The reason that cold starts are a problem is that they can happen at any time: whenever there are more concurrent requests than existing execution environments, Lambda spins up a new environment. And, unfortunately, your users will see that cold start as increased latency in their requests. This is different than a traditional server in an auto-scaling group, which isn’t placed into service until it passes health checks (and, we assume, has performed all of its initialization).

There are things that you can do to minimize cold start times. The easiest is giving extra memory to your Lambda, because the amount of provisioned memory directly controls the amount of CPU it receives: one virtual CPU per 1769 MB of provisioned RAM. You can minimize the amount of work that happens at startup, such as using the “bare-bones” clients in a JavaScript Lambda. You can perform initialization tasks concurrently, as long as your language has a robust threading model. Or you can pick a more performant language.

To that end, the table below contains the results of my performance testing for each language. The numbers represent the average of PUT, POST, and GET requests; the difference between those requests was not enough to warrant breaking them out. And to show the effect of more CPU, I ran each test with 1024 MB and 2048 MB of provisioned memory (the former slightly more than half a vCPU, the latter slightly more than a whole vCPU). All timings are taken from the Lambda logs; real world numbers measured at the browser will be higher.

  1024 MB 2048 MB
  Cold Start Warm Start Cold Start Warm Start
Go 225.52 ms 4.95 ms 164.45 ms 4.93 ms
Java 2,047.99 ms 14.55 ms 1,658.38 ms 18.62 ms
JavaScript 439.64 ms 13.47 ms 435.94 ms 14.26 ms
Python 490.68 ms 7.13 ms 436.00 ms 6.90 ms

One of these things is definitely not like the others. Not only is Java an order of magnitude slower than Go for cold starts, its warm-start performance isn’t great either. As far as I can tell the cold start time is almost entirely due to classloading: creating the client and making the request loads over 5,000 classes. SnapStart is supposed to mitigate the cost of classloading, by saving the state of an initialized JVM. However, I found it to have minimal benefit, probably because nearly half of the classloading happened while making the request. Against that, SnapStart significantly increased deployment time.

Go was also somewhat disappointing, even though it was almost twice as fast as Python and JavaScript. I didn’t dig into its timings to see whether they were primarily program execution time (which includes opening a TLS connection to the DynamoDB endpoint), or base Lambda startup time. I suspect the former: in my experience, a “do-nothing” Lambda takes around 50 milliseconds to run.


Whether cold starts are a problem largely depends on your deployment.

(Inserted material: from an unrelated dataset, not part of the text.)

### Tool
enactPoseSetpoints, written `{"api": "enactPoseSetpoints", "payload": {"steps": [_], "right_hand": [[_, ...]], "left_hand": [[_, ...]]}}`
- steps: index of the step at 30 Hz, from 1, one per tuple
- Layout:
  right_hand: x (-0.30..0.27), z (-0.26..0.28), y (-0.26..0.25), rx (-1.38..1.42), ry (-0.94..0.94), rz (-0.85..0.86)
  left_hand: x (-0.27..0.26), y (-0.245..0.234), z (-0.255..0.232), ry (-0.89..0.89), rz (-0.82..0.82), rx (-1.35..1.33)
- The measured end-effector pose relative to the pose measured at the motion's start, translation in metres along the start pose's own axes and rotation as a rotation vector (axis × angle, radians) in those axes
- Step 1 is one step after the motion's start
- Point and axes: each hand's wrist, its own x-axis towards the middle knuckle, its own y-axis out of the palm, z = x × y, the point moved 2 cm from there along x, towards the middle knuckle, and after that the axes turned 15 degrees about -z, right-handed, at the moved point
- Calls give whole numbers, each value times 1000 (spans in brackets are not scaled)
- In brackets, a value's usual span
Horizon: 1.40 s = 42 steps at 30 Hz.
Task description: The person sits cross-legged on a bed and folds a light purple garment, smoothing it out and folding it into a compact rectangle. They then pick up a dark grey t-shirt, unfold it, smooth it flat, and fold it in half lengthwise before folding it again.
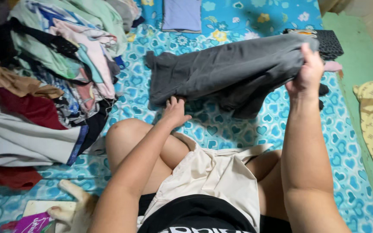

If you have high scale (thousands of requests per minute), then they’ll disappear into background noise. Similarly, cold starts are a non-issue for long-running requests (tens of seconds or minutes per request), such as those in many data pipelines. It’s when you have low scale and picky clients that cold starts become noticeable (in other words, the beta users for your new SaaS product).

Python remains my go-to, simply because of familiarity. But JavaScript surprised me: not only was it quite performant, it was easy to implement; no more callback hell. However, I’m still not ready to implement an app-server with any of them.